### WHAT TO DO
Print every line below exactly. Skip the pictures.

### DATA
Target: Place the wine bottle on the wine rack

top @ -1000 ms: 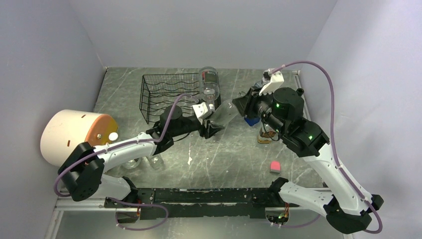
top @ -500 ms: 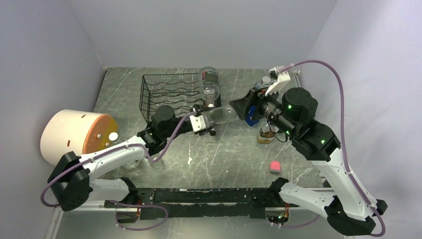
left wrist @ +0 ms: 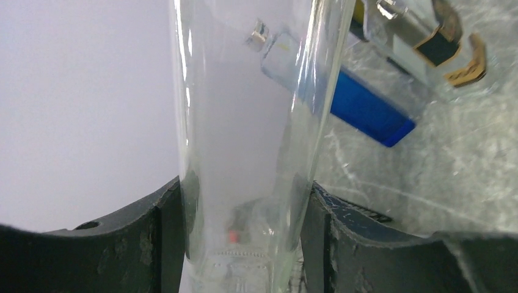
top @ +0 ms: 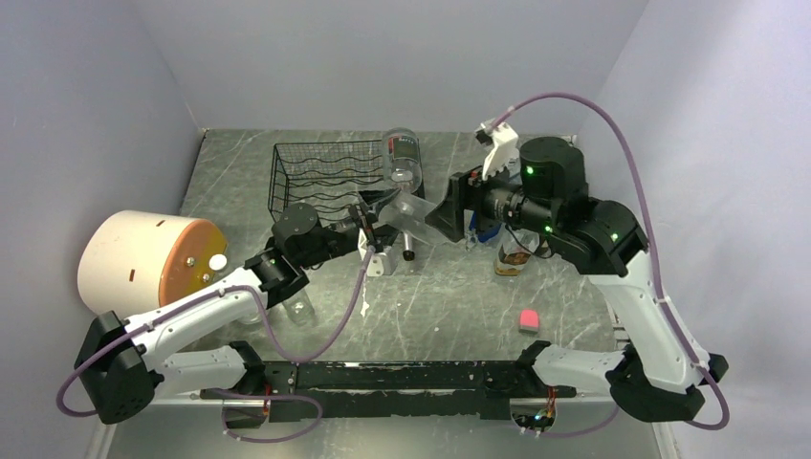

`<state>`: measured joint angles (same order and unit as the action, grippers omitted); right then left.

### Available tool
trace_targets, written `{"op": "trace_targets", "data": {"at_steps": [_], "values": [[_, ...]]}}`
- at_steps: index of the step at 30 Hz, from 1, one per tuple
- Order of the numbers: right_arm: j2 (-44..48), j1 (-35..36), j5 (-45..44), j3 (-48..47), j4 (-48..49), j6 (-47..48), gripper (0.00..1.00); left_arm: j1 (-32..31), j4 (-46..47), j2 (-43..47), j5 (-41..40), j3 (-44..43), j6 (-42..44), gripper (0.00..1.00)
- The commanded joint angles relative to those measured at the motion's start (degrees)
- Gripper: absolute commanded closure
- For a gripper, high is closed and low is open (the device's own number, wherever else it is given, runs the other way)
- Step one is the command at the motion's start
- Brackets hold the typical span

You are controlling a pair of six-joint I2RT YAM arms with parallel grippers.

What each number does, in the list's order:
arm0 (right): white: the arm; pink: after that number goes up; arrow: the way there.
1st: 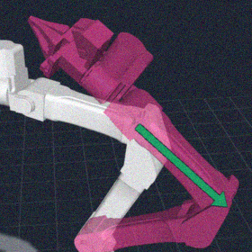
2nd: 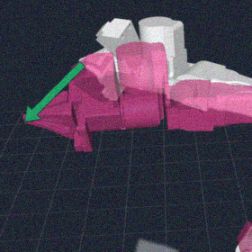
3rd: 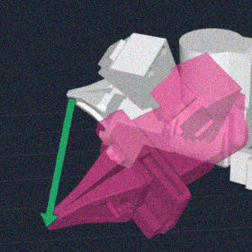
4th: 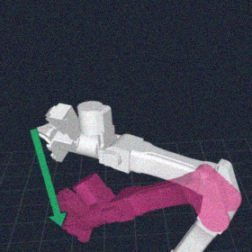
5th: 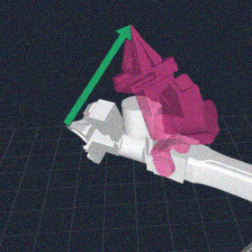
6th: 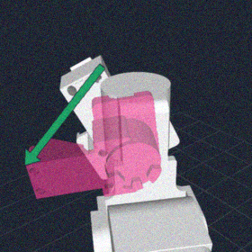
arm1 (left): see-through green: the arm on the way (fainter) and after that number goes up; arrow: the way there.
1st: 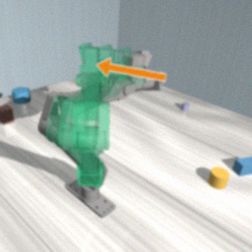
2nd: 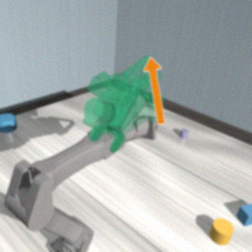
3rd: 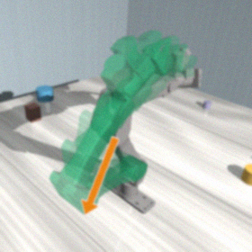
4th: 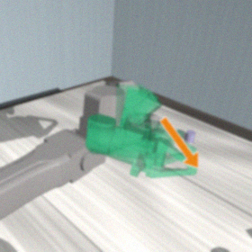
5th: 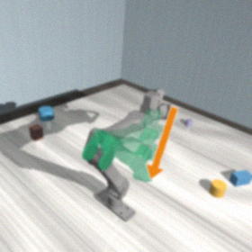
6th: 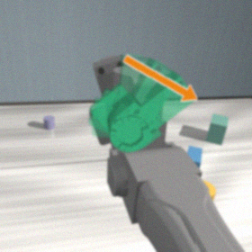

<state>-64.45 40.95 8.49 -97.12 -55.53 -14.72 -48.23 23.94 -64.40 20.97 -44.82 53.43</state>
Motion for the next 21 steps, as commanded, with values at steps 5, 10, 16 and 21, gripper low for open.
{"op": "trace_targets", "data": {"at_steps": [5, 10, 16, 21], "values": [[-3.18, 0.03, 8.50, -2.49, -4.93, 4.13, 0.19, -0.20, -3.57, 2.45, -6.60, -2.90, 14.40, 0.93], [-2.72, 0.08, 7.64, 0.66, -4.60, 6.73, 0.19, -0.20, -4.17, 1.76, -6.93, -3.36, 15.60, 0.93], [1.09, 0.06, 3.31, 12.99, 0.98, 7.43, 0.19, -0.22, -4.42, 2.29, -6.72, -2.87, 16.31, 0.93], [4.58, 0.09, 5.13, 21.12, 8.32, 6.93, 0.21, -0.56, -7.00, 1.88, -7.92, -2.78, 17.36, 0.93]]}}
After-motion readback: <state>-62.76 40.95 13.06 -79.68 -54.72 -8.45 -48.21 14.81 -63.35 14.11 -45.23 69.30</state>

### OUTPUT OF THE EXERCISE
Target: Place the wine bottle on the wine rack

top @ -1000 ms: 
top @ -500 ms: 
left wrist @ +0 ms: 
top @ +0 ms: 

`<state>`: measured joint angles (same order and unit as the action, grippers omitted); right then left.

### Available tool
trace_targets, written `{"op": "trace_targets", "data": {"at_steps": [_], "values": [[_, ...]]}}`
- at_steps: index of the step at 30 Hz, from 1, one per tuple
- Order of the numbers: right_arm: j2 (-44..48), j1 (-35..36), j5 (-45..44), j3 (-48..47), j4 (-48..49), j6 (-47..48), gripper (0.00..1.00); left_arm: j1 (-32..31), j4 (-46..47), j2 (-43..47), j5 (-41..40), j3 (-44..43), j6 (-42..44), gripper (0.00..1.00)
- The commanded joint angles relative to those measured at the motion's start (degrees)
- Gripper: absolute commanded closure
- For a gripper, high is closed and low is open (the device's own number, wherever else it is given, runs the other way)
- Step one is the command at the motion's start
- Brackets hold the typical span

You are controlling a pair of six-joint I2RT YAM arms with parallel grippers.

What each number does, in the list's order:
arm0 (right): white: the arm; pink: after that number goes up; arrow: the way there.
1st: 
2nd: 
3rd: 
4th: 
5th: 
6th: 
arm1 (left): see-through green: the arm on the way (fainter) and after that number goes up; arrow: the way there.
1st: 
2nd: 
3rd: 
4th: 
5th: 
6th: 

<state>-64.45 40.95 8.49 -97.12 -55.53 -14.72 -48.23 23.94 -64.40 20.97 -44.82 53.43</state>
Motion for the next 21 steps, as commanded, with values at steps 5, 10, 16 and 21, gripper low for open.
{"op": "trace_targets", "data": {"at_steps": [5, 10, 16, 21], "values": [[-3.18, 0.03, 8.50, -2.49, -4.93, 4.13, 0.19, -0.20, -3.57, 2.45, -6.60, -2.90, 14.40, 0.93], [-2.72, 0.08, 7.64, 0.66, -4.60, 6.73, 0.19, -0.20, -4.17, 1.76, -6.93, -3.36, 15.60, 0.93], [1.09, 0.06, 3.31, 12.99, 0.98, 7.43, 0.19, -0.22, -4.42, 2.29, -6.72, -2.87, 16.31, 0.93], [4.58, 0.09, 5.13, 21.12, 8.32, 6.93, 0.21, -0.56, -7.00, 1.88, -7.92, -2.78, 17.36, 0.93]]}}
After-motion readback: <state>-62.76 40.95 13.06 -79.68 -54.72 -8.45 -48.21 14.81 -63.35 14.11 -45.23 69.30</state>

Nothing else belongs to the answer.